:: SOURCE DATA ::

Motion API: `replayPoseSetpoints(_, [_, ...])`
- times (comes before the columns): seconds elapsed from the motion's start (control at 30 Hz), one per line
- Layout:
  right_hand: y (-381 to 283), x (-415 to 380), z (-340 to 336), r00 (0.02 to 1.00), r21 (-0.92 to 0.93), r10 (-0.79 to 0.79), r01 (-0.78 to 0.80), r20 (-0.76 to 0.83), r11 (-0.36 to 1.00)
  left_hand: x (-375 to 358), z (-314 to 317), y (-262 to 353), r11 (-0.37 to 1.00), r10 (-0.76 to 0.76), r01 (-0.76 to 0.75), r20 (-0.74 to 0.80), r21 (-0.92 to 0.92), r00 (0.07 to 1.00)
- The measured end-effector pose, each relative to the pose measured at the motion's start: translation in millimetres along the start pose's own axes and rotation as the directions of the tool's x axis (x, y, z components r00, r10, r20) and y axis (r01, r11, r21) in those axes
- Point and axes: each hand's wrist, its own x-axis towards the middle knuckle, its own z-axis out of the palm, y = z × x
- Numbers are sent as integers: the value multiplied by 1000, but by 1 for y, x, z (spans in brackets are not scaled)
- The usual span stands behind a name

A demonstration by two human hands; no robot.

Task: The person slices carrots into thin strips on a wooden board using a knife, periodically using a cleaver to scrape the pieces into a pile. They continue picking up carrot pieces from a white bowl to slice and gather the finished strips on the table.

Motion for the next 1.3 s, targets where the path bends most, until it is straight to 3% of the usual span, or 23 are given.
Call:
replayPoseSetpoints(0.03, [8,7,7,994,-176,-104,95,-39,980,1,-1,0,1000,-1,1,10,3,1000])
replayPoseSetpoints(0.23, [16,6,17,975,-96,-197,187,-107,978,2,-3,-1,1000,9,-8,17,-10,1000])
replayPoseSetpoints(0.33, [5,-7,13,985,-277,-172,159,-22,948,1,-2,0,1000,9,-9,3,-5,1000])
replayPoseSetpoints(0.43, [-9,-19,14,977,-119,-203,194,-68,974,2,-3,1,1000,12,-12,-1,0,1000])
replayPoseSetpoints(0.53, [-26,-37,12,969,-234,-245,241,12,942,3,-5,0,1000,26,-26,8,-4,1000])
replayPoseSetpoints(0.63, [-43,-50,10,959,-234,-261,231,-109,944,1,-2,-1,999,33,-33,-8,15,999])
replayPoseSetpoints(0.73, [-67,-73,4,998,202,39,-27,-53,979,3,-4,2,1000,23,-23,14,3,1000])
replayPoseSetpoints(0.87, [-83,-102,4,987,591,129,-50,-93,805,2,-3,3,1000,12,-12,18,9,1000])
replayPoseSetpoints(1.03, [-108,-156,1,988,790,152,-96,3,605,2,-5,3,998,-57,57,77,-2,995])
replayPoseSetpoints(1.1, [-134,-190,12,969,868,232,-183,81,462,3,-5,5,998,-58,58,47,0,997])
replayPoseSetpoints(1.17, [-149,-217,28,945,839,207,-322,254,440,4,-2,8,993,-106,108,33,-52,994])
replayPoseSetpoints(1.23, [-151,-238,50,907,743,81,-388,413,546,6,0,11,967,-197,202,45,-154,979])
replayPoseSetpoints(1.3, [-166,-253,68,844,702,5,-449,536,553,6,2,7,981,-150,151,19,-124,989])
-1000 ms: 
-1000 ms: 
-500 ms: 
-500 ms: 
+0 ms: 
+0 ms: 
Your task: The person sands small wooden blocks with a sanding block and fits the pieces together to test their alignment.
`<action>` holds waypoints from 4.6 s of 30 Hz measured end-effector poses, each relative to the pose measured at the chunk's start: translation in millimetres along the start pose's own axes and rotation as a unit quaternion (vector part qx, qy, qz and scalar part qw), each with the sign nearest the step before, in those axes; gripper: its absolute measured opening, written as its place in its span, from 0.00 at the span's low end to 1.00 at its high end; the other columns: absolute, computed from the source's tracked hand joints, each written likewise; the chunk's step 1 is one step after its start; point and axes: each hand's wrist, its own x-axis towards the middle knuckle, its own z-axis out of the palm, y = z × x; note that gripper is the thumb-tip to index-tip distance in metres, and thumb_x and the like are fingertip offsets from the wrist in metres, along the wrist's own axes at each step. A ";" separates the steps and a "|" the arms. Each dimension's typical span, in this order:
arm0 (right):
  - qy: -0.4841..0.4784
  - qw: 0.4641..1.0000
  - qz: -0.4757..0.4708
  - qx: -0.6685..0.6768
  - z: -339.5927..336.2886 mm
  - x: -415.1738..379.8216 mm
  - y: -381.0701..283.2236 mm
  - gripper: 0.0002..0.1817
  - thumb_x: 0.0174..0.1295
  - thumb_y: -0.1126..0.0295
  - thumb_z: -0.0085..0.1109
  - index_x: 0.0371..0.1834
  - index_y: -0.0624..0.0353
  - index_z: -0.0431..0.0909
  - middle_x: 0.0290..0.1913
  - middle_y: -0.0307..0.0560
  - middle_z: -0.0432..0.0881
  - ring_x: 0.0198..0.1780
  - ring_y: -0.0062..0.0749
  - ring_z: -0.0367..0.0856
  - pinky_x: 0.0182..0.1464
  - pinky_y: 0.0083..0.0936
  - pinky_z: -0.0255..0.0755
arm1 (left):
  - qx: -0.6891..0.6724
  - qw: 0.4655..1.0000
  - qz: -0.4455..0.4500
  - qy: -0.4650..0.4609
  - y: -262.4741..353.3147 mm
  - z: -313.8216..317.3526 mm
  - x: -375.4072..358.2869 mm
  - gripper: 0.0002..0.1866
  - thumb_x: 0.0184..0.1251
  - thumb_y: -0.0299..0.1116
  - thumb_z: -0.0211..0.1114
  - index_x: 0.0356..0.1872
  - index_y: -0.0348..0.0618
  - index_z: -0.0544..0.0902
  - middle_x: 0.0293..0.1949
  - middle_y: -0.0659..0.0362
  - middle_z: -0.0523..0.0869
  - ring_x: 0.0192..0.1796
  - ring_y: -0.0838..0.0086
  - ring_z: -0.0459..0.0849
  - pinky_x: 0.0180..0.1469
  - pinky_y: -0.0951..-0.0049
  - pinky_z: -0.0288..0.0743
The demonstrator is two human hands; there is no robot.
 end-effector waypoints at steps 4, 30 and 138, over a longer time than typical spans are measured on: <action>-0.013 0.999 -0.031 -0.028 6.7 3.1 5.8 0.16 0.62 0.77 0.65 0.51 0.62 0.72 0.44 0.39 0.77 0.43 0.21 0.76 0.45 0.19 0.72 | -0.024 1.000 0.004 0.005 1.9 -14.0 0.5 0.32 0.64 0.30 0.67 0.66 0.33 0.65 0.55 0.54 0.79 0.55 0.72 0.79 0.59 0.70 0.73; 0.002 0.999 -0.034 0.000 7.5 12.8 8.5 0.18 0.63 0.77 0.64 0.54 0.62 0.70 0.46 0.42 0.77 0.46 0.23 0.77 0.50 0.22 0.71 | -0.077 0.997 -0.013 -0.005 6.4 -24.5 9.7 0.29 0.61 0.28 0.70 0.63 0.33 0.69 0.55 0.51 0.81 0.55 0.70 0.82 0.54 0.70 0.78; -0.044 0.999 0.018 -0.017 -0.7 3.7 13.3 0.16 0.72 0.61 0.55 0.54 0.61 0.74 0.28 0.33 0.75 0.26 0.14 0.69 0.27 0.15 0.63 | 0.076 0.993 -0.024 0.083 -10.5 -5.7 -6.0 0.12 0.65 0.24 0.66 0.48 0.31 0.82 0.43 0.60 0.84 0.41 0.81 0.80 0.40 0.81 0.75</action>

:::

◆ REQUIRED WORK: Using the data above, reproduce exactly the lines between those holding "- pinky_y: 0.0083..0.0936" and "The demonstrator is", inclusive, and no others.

◆ TASK OUTPUT:
  - pinky_y: 0.0083..0.0936
  - pinky_z: -0.0255..0.0755
arm1 (left):
  - qx: -0.6891..0.6724
  - qw: 0.4655..1.0000
  - qz: -0.4455..0.4500
  - qy: -0.4650..0.4609
  - y: -262.4741..353.3147 mm
  - z: -313.8216..317.3526 mm
  - x: -375.4072..358.2869 mm
  - gripper: 0.0002..0.1866
  - thumb_x: 0.0184..0.1251
  - thumb_y: -0.0299..0.1116
  - thumb_z: -0.0211..0.1114
  - index_x: 0.0356..0.1872
  - index_y: -0.0348..0.0618
  - index_z: -0.0544..0.0902
  - middle_x: 0.0293..0.1949
  - middle_y: -0.0659..0.0362
  - middle_z: -0.0523..0.0869
  - ring_x: 0.0192..0.1796
  - ring_y: -0.0838..0.0086
  - ring_z: -0.0459..0.0849
  - pinky_x: 0.0180..0.1469
  - pinky_y: -0.0951..-0.0049
  - pinky_z: -0.0288..0.0743
The demonstrator is two human hands; there is no robot.

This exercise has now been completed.